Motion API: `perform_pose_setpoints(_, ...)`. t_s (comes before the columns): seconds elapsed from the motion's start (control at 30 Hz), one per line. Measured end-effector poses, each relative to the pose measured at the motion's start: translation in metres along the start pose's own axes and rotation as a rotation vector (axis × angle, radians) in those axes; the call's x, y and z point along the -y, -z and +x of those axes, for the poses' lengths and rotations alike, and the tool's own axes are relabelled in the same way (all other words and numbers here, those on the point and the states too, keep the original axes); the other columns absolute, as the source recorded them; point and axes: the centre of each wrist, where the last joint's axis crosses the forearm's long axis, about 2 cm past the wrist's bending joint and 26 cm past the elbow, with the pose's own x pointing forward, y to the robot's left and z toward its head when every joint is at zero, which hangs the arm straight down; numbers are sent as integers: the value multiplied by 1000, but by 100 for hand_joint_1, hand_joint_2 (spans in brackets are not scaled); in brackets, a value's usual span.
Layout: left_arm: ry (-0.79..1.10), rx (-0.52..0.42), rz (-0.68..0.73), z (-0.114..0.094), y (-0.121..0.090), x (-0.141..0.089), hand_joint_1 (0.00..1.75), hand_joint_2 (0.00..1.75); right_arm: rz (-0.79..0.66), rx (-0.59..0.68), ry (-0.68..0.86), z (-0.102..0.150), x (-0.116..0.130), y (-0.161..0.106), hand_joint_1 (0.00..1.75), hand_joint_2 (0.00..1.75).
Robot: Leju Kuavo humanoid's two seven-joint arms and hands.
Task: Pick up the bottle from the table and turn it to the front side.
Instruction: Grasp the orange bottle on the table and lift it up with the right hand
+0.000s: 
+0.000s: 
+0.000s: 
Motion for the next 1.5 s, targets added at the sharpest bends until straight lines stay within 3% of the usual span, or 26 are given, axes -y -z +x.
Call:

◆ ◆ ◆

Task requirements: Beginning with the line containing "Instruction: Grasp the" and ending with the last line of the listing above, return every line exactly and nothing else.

Completed exercise:
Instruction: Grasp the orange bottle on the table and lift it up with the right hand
+0.000s: 
+0.000s: 
+0.000s: 
Motion for the next 1.5 s, targets added at the sharpest bends until straight lines stay within 3% of the usual span, or 26 are given, axes -y -z +x.
Call:

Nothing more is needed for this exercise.